Last week, while the government was debating the increased defense budget, Eli Elalouf was making his way to the welfare ministry in Jerusalem to find out what was left of the major pronouncements made by the prime minister and finance minister. In the summer of 2013, Elalouf was named to head a newly formed panel tasked with recommending poverty reduction measures. The extent of the poverty threatens to tear apart the fabric of Israeli society. The data are, indeed, ominous: More than 1.5 million people live under the poverty line, along with 800,000 children experiencing food insecurity and uncertain they will be able to get a daily meal. In addition, deep social gaps drove the OECD to strongly recommend Israel to take urgent action to reduce them. Elalouf submitted his panel’s recommendations to the government some three months ago, and Finance Minister Yair Lapid announced at that time that his office would budget more than 7 billion shekels ($1.7 billion) in 2015 to confront Israel’s poverty epidemic.

Upon returning from Jerusalem this week after the government’s budget approval, Elalouf was hard-pressed to mask his dismay. He had found out that less than a third remained of the more than 7 billion shekels promised for poverty reduction. And even the remaining third was doubtful. At a news conference this week with Welfare Minister Meir Cohen, Elalouf said implementation of the panel’s recommendations was being forestalled by the increased defense spending.

And thus, the Netanyahu government’s priorities are revealed for all to see. Military security overrides social security. “Sadly, for reasons we all know,” Elalouf added grimly, “the defense [allocations] lowered the expectations on education, welfare and society. It was no accident that we chose to name our committee the ‘committee to fight poverty.’ This is a war for our society. If social conditions do not improve and the children do not emerge from poverty, the state’s security is in danger, too.”

Only one minister voted against the budget, Environmental Protection Minister Amir Peretz. At the Cabinet meeting he accused the prime minister of increasing poverty and causing grave harm to the weakest strata of society. Those in the know (who followed the meeting) told Al-Monitor that Netanyahu looked at him indifferently, immersed in his thoughts, as though he were not in the room at all.

Other political official sources say the prime minister is devoting all his energies to the security threats — whether real or imagined. Hardly a day goes by that he doesn’t convene a meeting to discuss threats and dangers. He is so immersed in security threats that he cannot find the time to deal with Israeli society. “One of the things that are unique about Israel and do not enable a social change,” Manuel Trajtenberg told Israeli financial daily The Marker this week, “is the fact that 90% of the time, the prime minister of Israel is actually a prime minister for defense and foreign affairs and not for social issues. That is one of the problems we have. There is no one to lead those issues.”

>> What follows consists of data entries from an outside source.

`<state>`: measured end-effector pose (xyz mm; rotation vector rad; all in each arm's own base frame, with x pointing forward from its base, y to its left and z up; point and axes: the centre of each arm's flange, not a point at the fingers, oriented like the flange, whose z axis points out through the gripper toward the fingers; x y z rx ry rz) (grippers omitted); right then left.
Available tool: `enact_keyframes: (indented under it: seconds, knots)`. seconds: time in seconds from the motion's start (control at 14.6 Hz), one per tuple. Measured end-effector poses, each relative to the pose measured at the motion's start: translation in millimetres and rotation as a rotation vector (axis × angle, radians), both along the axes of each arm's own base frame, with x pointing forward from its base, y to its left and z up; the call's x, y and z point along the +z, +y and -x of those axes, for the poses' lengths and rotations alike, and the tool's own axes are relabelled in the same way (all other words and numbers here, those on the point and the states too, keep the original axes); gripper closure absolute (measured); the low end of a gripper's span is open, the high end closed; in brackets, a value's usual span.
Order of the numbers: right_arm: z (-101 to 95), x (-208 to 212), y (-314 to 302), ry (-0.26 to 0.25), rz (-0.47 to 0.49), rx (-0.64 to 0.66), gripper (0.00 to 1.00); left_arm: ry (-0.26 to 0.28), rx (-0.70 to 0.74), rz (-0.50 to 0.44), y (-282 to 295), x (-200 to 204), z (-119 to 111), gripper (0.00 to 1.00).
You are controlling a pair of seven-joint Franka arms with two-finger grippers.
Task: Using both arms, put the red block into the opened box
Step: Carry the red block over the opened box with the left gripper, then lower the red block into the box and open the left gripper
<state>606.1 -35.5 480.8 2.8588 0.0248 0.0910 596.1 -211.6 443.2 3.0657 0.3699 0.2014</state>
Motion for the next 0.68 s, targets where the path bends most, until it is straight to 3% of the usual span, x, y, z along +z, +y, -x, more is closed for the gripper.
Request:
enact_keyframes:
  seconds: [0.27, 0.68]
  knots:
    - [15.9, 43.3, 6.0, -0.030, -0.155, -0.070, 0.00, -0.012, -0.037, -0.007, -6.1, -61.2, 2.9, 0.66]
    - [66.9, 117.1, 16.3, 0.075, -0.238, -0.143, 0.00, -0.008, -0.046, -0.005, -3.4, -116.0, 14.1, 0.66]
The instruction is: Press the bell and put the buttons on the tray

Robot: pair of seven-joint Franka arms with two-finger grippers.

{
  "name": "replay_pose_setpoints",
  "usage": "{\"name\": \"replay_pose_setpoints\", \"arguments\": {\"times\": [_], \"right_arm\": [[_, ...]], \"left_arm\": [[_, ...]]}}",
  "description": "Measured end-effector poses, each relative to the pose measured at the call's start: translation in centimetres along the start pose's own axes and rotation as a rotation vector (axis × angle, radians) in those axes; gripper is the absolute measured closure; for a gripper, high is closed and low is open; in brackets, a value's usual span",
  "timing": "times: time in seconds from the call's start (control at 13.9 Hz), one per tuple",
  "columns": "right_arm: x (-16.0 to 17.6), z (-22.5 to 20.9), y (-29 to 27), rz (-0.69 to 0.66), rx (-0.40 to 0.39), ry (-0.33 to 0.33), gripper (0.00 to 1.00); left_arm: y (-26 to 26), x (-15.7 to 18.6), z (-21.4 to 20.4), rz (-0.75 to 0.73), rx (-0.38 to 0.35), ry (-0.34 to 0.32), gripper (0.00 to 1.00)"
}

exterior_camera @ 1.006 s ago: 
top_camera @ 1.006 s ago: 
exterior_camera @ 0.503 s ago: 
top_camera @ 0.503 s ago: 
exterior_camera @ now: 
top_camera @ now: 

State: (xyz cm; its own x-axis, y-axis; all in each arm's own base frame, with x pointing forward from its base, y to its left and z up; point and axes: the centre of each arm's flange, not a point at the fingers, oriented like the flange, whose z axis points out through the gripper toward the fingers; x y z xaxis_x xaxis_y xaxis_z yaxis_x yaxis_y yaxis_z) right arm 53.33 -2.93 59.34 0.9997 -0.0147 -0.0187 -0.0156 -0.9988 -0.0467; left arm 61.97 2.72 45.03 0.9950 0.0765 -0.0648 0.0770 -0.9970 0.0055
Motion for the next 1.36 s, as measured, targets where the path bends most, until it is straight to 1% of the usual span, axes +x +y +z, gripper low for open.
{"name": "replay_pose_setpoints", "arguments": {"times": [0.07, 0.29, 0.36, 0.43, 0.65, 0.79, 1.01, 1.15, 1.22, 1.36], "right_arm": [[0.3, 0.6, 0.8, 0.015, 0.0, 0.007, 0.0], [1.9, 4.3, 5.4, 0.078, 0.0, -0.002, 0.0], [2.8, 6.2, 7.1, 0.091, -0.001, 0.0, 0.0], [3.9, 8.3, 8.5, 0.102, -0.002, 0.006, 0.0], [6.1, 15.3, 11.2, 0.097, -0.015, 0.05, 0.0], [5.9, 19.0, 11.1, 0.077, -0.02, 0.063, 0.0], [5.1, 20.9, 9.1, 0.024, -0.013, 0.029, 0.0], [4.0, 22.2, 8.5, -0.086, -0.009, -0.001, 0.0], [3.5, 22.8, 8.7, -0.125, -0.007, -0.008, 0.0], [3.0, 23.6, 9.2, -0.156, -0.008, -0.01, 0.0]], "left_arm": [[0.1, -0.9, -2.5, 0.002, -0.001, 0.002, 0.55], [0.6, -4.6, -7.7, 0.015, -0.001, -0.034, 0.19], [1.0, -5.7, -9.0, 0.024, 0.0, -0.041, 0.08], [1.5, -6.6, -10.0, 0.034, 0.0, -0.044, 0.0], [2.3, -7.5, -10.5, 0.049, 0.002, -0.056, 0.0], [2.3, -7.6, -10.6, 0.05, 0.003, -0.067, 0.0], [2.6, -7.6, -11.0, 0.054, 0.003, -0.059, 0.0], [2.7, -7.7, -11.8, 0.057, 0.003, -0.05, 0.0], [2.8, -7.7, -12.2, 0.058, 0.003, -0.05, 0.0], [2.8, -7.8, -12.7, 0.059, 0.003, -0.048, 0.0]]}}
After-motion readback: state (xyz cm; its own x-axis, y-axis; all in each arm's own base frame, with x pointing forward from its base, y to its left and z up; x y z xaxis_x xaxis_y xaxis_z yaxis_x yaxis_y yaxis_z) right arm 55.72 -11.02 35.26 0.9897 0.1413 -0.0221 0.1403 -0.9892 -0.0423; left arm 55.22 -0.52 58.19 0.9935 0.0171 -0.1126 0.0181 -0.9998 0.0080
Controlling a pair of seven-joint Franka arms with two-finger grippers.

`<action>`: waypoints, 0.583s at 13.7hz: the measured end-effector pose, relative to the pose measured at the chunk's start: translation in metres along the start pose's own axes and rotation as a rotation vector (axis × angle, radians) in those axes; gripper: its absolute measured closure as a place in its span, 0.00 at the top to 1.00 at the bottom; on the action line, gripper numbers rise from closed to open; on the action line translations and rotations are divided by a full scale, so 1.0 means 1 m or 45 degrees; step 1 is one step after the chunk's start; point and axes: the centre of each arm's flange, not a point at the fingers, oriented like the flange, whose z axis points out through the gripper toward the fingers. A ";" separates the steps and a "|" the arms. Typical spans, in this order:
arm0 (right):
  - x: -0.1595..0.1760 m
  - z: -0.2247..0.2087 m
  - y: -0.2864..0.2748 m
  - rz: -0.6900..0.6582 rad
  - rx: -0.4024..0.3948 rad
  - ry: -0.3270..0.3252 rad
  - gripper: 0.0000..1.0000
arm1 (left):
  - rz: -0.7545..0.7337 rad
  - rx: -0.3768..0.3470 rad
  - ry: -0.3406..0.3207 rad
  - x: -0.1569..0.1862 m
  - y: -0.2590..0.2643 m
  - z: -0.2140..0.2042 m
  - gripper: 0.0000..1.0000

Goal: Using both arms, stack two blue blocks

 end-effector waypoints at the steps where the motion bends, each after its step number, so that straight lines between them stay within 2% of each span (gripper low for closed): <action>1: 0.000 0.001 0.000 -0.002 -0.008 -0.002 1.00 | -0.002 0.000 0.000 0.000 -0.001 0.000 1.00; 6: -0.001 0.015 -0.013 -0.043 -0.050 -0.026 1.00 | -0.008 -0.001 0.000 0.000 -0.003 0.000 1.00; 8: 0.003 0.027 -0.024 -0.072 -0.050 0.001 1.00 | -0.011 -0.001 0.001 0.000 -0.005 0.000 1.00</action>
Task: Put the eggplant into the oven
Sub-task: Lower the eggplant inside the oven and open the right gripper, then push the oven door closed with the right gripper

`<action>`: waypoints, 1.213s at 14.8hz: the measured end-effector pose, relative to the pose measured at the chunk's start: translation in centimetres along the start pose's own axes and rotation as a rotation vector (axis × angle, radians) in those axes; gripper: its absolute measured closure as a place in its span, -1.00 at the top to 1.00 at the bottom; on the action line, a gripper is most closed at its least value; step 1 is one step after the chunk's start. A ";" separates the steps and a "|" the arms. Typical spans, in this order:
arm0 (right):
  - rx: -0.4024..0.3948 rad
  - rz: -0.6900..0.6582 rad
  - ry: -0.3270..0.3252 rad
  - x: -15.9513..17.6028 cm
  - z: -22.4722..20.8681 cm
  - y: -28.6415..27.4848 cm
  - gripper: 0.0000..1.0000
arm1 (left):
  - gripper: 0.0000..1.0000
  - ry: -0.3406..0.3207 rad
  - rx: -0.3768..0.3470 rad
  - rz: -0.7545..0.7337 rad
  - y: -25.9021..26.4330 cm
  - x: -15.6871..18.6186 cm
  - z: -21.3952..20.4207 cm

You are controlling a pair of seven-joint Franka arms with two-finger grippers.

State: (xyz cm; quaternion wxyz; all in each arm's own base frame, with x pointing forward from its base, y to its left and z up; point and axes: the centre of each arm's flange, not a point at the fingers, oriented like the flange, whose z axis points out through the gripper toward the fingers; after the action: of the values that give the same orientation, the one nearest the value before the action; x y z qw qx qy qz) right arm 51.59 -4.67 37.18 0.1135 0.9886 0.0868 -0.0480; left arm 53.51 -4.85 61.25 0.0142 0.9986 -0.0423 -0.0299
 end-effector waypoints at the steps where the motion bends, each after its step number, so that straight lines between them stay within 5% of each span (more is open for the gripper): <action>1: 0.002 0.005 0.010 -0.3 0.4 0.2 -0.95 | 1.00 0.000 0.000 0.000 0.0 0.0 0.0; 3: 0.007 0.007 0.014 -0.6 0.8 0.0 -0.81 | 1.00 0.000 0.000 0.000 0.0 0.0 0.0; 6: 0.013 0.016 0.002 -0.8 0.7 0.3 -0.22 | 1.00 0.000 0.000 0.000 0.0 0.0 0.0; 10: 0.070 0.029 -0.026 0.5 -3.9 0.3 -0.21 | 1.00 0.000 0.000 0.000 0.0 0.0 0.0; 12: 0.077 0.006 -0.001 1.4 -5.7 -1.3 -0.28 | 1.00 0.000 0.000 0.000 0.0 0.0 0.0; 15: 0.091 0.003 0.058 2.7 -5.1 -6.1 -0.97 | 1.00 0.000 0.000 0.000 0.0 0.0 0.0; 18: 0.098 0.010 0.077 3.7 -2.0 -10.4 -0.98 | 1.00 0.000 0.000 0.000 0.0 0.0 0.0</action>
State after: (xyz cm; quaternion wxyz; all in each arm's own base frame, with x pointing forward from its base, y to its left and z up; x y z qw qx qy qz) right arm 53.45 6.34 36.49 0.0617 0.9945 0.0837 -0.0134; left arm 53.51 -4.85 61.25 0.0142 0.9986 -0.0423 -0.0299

Obviously, Knesset approval of the budget faces a tough and even brutal battle when the proposed spending comes up for debate in the coming months. The opposition parties are expected to go to any length to emphasize the damage to the poor. In the tense social atmosphere prevailing on the Israeli street, the anti-social budget could well herald the dissolution of the coalition. Peretz’s vote against the budget, in addition to the status quo in the diplomatic arena, signal that this government may be nearing the end of its road.